Donadoni:

Donadoni: “Sappiamo quali tasselli ci mancano per completare la rosa, faremo scelte per il bene di tutti”

Al termine dell’amichevole vinta 5-0 dal Bologna contro il Trento, Roberto Donadoni si è intrattenuto alcuni minuti con i giornalisti presenti al centro sportivo Laranz di Castelrotto. Ecco le parole del tecnico rossoblù:

Primo piccolo bilancio – «Tutto procede bene, abbiamo fatto quello che pensavamo di fare e non ci sono stati particolari problemi. Partite come quella di oggi servono per mettere minuti nelle gambe, ho visto cose interessanti e altre da sistemare, come normale che sia a questo punto della preparazione».

Gruppo unito – «Sono arrivati degli elementi nuovi che mi pare si stiano integrando bene nel gruppo, i momenti di relax e divertimento come quelli che abbiamo condiviso fin qui sono serviti proprio a questo.
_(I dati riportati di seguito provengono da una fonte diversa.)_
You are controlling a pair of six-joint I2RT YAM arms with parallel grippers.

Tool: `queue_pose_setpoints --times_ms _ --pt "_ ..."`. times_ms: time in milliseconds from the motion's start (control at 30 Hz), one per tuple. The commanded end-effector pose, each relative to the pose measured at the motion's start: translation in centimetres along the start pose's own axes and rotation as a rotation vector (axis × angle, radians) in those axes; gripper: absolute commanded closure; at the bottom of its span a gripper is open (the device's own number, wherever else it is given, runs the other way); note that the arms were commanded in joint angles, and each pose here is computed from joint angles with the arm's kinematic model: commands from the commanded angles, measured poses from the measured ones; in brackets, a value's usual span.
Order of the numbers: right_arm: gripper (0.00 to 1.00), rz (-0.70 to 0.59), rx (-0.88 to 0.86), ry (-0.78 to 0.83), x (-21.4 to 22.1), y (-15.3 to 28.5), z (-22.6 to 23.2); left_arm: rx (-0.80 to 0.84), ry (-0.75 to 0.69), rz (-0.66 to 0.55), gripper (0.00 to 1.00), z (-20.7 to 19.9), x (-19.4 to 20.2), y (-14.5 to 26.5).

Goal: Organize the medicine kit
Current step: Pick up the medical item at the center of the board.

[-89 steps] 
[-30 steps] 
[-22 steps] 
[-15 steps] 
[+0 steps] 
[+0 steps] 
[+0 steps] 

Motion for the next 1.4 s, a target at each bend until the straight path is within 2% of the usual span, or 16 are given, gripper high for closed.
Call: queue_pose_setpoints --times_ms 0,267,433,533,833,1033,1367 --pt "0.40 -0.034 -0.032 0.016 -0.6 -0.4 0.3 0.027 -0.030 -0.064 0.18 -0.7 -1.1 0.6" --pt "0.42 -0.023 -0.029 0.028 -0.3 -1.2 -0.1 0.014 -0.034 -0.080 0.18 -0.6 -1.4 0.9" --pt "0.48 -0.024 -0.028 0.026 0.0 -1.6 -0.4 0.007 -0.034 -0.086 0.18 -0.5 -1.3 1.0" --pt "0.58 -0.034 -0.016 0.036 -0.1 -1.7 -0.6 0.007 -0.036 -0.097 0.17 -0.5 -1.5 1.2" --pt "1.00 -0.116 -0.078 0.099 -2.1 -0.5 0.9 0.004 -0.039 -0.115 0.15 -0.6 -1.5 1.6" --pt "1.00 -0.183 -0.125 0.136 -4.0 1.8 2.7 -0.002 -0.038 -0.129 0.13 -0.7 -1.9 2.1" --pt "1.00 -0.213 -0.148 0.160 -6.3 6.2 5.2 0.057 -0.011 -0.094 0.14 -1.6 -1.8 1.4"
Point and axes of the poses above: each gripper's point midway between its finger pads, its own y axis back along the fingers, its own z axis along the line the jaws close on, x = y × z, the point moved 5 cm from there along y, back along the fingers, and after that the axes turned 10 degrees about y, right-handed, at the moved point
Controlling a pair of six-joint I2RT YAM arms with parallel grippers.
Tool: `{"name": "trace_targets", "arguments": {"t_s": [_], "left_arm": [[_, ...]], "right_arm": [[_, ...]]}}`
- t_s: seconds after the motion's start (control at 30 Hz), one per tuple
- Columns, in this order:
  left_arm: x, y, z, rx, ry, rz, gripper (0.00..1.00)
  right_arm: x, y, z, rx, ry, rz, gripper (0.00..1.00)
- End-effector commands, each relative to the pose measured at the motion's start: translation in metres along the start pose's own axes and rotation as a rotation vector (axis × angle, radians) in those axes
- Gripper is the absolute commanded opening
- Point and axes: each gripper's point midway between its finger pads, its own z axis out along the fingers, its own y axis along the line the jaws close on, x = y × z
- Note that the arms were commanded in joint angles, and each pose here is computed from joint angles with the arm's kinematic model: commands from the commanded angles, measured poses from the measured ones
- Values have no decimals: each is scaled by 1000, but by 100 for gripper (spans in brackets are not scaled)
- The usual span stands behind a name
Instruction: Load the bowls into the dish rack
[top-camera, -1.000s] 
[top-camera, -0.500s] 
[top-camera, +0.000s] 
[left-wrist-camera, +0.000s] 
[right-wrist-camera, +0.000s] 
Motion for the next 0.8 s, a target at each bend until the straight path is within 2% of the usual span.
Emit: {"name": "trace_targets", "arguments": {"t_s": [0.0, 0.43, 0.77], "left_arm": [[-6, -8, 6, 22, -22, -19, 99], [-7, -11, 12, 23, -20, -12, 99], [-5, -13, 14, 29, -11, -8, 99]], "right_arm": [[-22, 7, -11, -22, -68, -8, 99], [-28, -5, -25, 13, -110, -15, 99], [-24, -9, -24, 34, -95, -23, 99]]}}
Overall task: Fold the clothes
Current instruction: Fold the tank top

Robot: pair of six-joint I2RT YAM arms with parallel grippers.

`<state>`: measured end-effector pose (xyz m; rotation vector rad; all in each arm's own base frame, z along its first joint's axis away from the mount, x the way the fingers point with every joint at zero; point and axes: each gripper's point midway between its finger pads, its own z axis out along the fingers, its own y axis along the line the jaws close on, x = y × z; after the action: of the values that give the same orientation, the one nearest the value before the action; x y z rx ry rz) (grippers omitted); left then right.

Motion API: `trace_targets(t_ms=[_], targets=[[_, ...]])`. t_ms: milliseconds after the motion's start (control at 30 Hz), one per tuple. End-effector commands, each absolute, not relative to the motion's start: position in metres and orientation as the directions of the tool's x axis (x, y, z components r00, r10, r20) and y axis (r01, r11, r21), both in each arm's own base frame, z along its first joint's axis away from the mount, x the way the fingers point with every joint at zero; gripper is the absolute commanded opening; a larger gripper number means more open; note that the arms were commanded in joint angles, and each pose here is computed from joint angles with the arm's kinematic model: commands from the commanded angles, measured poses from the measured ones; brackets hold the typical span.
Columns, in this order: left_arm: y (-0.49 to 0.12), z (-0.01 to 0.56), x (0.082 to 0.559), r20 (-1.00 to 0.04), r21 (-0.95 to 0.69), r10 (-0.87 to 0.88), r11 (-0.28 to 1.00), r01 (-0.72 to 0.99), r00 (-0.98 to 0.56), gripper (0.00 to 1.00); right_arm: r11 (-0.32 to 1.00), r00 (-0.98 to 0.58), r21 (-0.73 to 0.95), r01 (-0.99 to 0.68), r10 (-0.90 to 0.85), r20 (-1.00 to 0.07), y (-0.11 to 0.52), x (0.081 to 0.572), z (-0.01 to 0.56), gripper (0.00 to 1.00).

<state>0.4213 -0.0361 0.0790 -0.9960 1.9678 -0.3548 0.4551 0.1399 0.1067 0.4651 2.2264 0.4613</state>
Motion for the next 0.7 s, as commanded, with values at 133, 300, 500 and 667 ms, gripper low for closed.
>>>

Domani ad esempio andremo a fare rafting, qualcosa che non ho mai fatto in vita mia (sorride, ndr), perché i ragazzi meritano un po’ di svago».

Organico da ritoccare – «Con Bigon ci sentiamo spesso, condividiamo ragionamenti e valutazioni, poi è chiaro che la fattibilità di certe operazioni è sempre un’incognita. Sappiamo quali tasselli ci mancano per completare la rosa e faremo il possibile per portarli qui».

Destro e gli altri acciaccati – «Mattia sta abbastanza bene e rientrerà in gruppo la prossima settimana. Lui e altri giocatori, fra cui Mirante e Di Francesco, hanno accusato piccoli fastidi che ci hanno spinto a preservarli, senza rischiare nulla».

Gerarchie da definire – «Non c’è nulla di deciso, per ora si alternano tutti, poi vedremo come procederà il lavoro e chi sarà più in forma. La competizione all’interno del gruppo aumenta di giorno in giorno, tutti si sentono parte del progetto e vogliono conquistarsi una maglia, questo è molto positivo».

Poli in crescita – «Mi pare che Andrea abbia avuto un buon impatto, anche se gli impegni affrontati fino ad ora sono stati relativamente facili. È un giocatore estremamente duttile e può ricoprire quasi tutti i ruoli del centrocampo, questo ci consente di avere più soluzioni anche a partita in corso».

Giocatori rientrati dal prestito – «Stanno lavorando bene, vedo facce allegre e ragazzi che si stanno giocando le proprie chance al massimo. Certe decisioni non dipendono solo da me o dal d.s. ma soprattutto da loro, man mano che ci avvicineremo al campionato dovremo capire quali spazi avremo ancora in lista e fare delle scelte per il bene di tutti».

Falco protagonista – «È un giocatore con caratteristiche simili a quelle di Verdi e Di Francesco, il fatto di essere brevilinei gli offre qualche vantaggio sul piano fisico rispetto agli altri. Conosco bene le sue qualità e il suo valore, al di là dei gol segnati in queste amichevoli».

Di Francesco in rampa di lancio – «Federico e altri giovani si sono affacciati per la prima volta alla Serie A lo scorso anno, e dopo una stagione il loro bagaglio di autostima, convinzione e conoscenza del campionato è sicuramente aumentato. Lui e Verdi sono molto amici e questo si vede anche in campo, tra i due c’è grande sintonia».